▶ _WHAT TO DO_
Repeat the lines of the data that follow, please, starting at the first and stopping after the one with "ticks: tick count".
RECORD SET below:
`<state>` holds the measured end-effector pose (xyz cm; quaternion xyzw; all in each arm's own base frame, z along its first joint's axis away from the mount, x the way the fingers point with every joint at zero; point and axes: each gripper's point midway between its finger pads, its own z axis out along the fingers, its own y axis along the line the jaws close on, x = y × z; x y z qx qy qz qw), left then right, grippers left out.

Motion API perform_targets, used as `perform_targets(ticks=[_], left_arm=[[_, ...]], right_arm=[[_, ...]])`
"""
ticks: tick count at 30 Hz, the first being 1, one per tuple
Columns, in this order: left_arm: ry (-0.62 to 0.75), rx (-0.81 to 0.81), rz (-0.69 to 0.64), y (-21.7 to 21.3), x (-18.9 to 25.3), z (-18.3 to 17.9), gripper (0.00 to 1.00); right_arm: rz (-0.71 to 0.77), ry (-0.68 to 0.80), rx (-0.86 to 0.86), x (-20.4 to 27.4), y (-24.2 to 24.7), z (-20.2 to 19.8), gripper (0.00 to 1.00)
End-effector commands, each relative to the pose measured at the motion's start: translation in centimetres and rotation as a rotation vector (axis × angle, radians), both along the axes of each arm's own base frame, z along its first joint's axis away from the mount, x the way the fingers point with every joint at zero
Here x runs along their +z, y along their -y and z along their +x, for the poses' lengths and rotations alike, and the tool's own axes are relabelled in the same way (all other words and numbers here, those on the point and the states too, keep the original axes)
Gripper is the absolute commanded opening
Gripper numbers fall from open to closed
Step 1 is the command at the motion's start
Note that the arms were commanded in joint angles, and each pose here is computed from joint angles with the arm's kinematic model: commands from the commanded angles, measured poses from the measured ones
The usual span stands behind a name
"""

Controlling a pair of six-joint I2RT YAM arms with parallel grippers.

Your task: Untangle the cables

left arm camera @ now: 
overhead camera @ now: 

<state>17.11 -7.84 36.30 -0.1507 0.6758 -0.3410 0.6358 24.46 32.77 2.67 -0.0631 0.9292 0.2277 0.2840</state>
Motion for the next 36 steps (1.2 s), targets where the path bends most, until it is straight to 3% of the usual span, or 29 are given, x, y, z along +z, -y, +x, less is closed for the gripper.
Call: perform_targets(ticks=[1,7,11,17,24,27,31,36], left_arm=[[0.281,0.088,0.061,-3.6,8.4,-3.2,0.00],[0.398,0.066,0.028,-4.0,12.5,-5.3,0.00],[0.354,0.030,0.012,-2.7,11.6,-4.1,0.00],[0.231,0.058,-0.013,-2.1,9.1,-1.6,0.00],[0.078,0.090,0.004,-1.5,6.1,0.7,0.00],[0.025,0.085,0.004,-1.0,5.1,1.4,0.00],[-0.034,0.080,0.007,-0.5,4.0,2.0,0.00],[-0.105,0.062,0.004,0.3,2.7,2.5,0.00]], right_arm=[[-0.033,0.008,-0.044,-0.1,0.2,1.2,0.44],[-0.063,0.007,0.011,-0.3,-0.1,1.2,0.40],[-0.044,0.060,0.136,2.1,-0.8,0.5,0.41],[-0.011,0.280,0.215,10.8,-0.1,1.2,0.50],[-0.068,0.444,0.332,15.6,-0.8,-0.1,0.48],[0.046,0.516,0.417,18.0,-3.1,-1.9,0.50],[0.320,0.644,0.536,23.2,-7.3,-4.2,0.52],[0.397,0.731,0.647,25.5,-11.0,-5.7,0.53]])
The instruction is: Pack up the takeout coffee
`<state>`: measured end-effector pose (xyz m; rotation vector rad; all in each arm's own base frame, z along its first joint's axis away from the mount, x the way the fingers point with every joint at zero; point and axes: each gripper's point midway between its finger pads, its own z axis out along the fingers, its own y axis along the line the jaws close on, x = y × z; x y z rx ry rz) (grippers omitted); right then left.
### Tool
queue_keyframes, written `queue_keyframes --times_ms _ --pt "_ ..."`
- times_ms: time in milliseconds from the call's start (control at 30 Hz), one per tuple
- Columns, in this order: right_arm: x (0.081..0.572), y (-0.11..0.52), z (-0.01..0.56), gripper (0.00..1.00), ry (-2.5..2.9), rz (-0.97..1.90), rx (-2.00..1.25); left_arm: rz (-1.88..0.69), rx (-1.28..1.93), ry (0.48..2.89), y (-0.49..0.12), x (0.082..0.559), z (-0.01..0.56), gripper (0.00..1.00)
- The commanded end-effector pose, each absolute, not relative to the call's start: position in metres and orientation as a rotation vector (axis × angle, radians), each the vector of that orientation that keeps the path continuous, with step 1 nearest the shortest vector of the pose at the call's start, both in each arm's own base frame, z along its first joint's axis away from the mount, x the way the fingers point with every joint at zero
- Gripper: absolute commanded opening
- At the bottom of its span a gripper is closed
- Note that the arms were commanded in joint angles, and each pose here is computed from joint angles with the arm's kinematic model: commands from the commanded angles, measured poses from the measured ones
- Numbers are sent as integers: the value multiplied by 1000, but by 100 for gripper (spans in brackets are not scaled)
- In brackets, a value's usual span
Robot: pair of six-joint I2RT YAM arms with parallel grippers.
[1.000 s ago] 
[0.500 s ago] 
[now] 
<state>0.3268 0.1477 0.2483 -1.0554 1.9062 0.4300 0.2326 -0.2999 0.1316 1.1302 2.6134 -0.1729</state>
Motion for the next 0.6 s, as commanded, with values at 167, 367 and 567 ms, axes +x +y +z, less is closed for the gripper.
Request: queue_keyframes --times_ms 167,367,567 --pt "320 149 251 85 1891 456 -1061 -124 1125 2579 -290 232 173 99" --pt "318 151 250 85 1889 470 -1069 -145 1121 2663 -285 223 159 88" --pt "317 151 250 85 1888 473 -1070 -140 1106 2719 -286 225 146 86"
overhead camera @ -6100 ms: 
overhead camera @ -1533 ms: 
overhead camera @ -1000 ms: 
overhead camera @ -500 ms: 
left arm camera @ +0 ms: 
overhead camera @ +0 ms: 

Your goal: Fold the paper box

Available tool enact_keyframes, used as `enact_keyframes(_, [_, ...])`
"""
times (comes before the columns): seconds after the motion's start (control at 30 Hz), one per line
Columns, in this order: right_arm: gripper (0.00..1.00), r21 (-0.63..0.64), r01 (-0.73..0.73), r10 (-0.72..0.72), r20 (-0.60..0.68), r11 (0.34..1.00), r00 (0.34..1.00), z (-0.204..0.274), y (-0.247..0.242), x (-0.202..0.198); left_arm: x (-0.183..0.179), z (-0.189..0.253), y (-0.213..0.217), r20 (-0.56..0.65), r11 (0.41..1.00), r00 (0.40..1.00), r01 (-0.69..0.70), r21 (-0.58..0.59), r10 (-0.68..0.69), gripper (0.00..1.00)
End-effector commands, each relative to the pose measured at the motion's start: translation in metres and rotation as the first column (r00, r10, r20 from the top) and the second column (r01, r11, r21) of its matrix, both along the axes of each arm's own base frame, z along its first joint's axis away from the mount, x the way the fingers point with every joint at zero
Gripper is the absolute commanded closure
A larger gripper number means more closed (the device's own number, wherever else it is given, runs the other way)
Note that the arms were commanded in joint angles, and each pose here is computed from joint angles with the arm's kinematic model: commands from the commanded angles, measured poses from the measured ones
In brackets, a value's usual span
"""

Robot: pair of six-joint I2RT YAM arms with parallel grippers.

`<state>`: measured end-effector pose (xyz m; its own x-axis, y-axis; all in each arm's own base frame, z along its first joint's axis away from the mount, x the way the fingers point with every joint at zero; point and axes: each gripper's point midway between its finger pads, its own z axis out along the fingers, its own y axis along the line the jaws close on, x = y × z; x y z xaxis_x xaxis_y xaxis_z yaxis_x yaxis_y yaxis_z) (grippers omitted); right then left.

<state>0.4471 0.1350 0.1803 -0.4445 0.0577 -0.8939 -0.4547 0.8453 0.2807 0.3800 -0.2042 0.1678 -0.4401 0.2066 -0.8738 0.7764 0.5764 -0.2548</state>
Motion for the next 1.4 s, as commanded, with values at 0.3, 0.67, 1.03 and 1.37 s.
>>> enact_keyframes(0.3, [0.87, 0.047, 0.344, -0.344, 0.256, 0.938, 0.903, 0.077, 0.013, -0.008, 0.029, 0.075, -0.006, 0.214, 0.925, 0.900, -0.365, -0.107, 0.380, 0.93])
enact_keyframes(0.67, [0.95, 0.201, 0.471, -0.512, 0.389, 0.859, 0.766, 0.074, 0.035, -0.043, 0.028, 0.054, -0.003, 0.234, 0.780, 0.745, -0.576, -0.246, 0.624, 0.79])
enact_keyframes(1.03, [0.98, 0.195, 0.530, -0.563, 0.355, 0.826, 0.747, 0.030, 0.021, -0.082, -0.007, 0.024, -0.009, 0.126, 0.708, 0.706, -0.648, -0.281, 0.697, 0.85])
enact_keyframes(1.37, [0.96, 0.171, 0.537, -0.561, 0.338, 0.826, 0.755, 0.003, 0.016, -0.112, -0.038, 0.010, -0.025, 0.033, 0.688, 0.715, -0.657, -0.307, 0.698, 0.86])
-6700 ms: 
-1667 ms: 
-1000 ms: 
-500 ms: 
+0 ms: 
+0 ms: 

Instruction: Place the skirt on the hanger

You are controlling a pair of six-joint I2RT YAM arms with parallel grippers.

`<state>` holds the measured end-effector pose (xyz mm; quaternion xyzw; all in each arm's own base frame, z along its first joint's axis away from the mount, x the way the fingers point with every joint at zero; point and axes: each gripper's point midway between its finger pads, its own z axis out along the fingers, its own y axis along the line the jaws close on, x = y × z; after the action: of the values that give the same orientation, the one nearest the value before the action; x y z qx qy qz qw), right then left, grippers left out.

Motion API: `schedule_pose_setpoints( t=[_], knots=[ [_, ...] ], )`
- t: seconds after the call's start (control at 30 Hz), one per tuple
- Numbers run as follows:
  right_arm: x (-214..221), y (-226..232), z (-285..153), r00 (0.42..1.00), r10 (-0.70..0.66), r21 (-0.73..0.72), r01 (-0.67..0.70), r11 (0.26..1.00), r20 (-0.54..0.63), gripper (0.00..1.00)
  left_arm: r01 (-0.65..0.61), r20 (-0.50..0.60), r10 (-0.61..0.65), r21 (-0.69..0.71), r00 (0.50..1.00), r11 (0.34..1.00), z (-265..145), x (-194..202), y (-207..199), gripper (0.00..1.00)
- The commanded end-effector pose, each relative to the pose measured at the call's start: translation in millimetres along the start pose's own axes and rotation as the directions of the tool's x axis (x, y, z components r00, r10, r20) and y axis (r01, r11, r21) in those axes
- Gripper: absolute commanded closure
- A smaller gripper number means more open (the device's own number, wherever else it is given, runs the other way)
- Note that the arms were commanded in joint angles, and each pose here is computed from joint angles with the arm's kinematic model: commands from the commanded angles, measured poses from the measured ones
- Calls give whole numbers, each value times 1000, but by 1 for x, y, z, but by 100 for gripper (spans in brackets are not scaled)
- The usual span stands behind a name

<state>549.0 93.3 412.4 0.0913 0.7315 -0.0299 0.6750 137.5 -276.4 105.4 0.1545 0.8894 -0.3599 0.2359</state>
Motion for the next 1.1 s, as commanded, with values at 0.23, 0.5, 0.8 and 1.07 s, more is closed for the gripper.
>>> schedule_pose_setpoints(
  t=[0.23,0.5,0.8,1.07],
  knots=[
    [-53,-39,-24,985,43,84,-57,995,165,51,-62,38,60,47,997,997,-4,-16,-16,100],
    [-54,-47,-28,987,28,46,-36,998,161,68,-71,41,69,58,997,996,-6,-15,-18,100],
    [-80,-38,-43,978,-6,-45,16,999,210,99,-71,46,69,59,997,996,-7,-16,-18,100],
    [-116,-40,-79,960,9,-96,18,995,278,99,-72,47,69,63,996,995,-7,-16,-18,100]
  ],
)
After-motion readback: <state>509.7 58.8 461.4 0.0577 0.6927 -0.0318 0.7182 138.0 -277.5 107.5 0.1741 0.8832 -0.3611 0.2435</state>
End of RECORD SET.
▶ _RESULT OF THIS TASK_
`<state>` holds the measured end-effector pose (xyz cm; quaternion xyzw; all in each arm's own base frame, z along its first joint's axis away from the mount, x the way the fingers point with every joint at zero; point and axes: each gripper's point midway between its finger pads, its own z axis out along the fingers, its own y axis along the line the jaws close on, x = y × z; x y z qx qy qz qw), left then right, grippers left out.

Motion API perform_targets, used as `perform_targets(ticks=[_], left_arm=[[_, ...]], right_arm=[[_, ...]])`
"""
ticks: tick count at 30 Hz, the first being 1, one per tuple

The output above is complete as it stands.